■ BRIEF: From the entries underneath, give the number of lines holding the word "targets", without any other words.

Records from a data source
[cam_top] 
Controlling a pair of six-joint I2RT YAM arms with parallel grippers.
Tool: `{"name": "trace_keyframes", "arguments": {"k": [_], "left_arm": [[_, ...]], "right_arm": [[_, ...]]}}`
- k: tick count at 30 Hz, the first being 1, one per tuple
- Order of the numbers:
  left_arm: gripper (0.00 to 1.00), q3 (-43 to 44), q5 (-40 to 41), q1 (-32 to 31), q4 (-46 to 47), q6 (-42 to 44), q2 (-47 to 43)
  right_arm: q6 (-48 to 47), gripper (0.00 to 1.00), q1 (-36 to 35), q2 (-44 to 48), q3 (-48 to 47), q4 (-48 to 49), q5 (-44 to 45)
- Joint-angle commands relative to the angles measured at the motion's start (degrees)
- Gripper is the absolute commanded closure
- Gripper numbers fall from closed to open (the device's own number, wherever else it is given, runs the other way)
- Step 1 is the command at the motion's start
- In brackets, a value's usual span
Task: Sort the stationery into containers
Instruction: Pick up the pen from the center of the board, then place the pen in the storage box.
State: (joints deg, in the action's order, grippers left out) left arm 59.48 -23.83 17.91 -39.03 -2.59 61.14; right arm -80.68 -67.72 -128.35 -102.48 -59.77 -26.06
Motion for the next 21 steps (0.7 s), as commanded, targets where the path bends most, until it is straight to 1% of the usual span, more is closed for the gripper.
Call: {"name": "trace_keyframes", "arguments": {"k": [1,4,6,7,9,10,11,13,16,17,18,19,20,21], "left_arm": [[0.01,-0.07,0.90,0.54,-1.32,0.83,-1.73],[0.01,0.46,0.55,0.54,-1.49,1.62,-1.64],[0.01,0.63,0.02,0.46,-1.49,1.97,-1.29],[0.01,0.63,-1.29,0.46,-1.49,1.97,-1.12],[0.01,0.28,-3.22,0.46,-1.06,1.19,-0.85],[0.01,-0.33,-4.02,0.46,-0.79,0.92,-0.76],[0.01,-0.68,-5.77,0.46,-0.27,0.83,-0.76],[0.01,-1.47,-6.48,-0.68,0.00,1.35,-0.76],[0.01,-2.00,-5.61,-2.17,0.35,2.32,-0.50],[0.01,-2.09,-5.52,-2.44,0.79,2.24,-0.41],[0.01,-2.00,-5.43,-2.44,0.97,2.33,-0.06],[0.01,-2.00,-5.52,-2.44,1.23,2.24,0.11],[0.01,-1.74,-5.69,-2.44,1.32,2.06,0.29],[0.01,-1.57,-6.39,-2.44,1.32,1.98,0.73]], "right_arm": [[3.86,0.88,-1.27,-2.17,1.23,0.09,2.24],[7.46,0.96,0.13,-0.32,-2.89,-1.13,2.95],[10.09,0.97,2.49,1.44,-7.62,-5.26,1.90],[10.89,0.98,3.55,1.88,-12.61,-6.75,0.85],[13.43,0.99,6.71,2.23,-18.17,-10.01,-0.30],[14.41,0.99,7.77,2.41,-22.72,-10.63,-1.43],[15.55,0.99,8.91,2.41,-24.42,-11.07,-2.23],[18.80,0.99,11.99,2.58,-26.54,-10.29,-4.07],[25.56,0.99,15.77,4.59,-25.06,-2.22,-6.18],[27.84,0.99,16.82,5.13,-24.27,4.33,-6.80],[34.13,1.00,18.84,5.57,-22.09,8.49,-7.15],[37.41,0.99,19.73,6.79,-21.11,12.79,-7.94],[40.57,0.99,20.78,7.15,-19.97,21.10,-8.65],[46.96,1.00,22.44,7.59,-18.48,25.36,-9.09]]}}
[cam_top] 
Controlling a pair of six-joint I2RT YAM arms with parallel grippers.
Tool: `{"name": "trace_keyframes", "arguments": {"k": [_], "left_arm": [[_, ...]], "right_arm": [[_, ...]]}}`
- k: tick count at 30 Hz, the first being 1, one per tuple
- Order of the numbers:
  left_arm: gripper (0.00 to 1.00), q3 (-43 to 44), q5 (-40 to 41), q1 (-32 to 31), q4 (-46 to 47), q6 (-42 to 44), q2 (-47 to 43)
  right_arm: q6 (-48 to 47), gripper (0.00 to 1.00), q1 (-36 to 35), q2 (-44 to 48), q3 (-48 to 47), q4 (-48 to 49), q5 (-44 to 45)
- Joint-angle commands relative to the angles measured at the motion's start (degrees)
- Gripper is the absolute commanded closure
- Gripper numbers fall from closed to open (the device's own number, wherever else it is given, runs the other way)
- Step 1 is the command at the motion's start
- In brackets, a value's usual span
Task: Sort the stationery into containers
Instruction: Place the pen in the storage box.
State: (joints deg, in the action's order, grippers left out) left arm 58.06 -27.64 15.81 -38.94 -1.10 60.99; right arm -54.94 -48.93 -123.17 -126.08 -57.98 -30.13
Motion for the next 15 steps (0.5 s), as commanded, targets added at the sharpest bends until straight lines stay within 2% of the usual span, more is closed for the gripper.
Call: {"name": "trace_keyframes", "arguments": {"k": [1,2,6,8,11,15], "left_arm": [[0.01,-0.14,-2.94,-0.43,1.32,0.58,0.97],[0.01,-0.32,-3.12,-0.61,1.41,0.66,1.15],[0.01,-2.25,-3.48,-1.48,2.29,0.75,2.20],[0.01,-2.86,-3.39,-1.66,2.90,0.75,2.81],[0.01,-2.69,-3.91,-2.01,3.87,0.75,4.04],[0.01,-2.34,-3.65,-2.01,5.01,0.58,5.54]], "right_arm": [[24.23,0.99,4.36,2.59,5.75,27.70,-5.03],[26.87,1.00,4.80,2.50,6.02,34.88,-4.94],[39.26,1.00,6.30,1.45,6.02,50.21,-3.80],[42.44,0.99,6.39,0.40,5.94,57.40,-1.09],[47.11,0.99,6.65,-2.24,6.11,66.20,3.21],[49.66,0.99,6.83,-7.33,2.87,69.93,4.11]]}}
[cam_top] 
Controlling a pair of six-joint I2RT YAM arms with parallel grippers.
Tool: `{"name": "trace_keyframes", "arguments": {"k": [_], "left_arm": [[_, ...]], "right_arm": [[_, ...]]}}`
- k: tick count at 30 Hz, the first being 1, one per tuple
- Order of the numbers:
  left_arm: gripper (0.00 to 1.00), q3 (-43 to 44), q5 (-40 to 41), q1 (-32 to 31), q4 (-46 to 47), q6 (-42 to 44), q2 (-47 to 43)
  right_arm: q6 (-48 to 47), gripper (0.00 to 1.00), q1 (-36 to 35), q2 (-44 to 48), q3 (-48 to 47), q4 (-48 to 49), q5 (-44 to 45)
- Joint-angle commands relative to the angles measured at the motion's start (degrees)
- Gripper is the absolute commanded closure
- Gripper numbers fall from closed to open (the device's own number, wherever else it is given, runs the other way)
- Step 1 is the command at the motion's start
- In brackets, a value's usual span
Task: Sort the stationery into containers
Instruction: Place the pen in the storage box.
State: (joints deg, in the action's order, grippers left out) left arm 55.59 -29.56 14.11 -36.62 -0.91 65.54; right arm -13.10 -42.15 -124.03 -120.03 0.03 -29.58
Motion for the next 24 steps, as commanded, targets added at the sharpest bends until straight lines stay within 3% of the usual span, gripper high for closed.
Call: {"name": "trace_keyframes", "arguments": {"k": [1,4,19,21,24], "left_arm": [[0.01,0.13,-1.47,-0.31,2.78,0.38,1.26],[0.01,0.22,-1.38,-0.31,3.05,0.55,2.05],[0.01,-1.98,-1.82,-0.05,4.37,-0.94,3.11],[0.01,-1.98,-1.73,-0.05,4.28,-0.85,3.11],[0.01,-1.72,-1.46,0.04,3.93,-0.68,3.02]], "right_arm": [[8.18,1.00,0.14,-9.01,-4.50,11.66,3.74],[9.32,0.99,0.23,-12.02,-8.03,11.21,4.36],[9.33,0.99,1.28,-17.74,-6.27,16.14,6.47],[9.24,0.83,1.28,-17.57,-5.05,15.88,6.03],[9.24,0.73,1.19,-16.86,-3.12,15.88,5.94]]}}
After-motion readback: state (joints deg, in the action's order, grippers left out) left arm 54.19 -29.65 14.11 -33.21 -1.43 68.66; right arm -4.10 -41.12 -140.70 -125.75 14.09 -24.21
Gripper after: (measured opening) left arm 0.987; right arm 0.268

■ SOLVED PROBLEM: 3